HOW TO COMPLETE THIS TASK:
Copy, word for word, each line of the data below from the first through the line containing "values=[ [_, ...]", and stop there.

(Beginning of DATA PROVIDED)

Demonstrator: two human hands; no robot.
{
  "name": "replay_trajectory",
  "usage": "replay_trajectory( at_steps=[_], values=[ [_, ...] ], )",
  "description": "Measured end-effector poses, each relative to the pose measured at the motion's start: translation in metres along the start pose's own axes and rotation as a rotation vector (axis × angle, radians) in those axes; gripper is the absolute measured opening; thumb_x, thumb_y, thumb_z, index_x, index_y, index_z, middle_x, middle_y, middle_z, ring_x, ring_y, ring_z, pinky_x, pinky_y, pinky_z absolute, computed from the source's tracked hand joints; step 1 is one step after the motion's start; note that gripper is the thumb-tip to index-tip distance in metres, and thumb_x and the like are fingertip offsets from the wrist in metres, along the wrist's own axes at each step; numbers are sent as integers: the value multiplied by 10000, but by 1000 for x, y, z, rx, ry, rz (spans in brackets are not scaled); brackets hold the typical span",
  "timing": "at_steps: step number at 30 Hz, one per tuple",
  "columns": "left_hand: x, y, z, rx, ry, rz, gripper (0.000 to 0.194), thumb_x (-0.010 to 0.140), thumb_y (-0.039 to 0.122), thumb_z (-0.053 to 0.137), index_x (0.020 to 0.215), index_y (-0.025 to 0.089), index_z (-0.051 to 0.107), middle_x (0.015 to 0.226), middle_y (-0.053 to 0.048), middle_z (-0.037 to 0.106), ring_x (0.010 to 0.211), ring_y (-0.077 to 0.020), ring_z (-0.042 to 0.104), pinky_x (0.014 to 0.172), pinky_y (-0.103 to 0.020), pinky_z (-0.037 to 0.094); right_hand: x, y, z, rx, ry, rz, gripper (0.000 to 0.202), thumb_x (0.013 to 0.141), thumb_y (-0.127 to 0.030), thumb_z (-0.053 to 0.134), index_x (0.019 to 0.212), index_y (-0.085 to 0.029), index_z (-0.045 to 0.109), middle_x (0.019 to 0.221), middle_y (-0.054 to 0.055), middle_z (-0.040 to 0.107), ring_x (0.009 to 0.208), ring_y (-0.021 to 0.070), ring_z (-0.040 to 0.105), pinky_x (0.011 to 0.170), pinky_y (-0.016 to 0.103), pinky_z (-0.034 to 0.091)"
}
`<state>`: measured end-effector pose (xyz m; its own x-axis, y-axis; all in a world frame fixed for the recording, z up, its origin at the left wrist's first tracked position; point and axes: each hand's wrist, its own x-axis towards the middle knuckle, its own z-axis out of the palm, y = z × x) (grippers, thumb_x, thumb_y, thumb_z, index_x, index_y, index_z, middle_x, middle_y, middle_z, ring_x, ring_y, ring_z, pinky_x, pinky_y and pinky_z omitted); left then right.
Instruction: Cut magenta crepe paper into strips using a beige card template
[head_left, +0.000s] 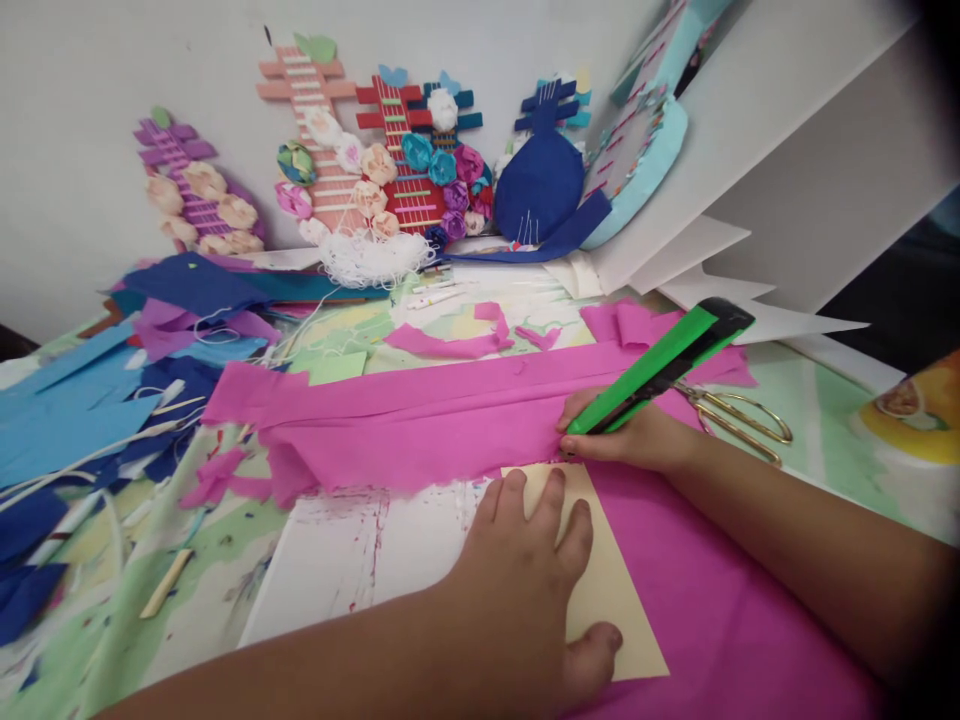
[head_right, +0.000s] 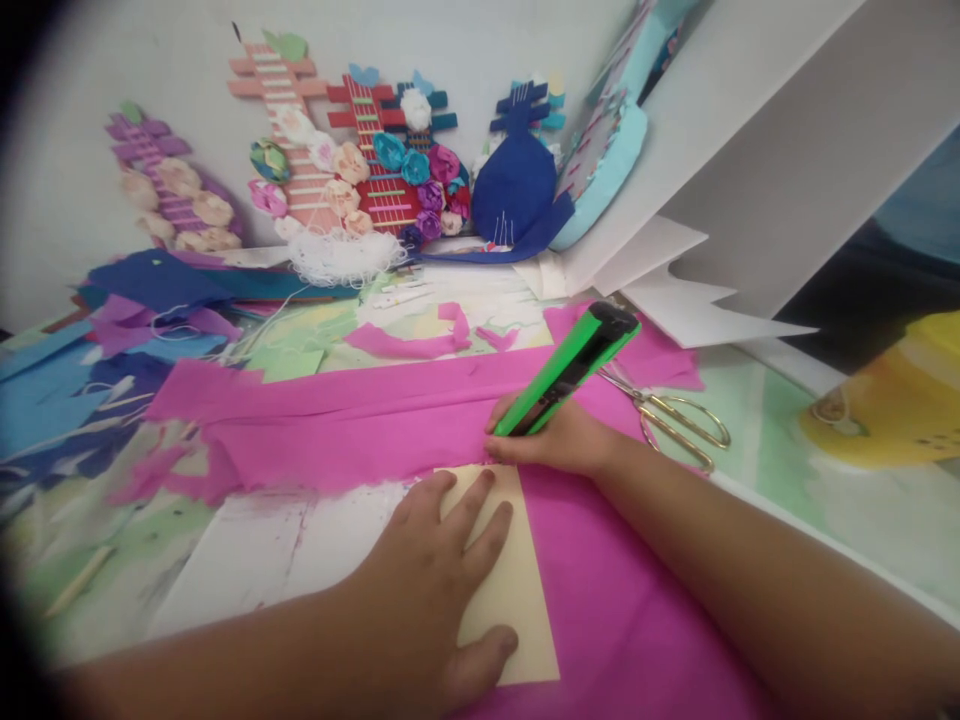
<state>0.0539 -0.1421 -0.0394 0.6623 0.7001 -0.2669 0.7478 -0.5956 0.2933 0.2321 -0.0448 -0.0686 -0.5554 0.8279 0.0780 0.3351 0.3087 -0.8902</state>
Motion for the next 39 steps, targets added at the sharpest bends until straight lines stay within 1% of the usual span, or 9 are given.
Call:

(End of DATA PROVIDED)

WRITTEN ANSWER:
Demonstrator: two human hands; no robot.
{
  "name": "replay_trajectory",
  "usage": "replay_trajectory( at_steps=[_], values=[ [_, ...] ], )",

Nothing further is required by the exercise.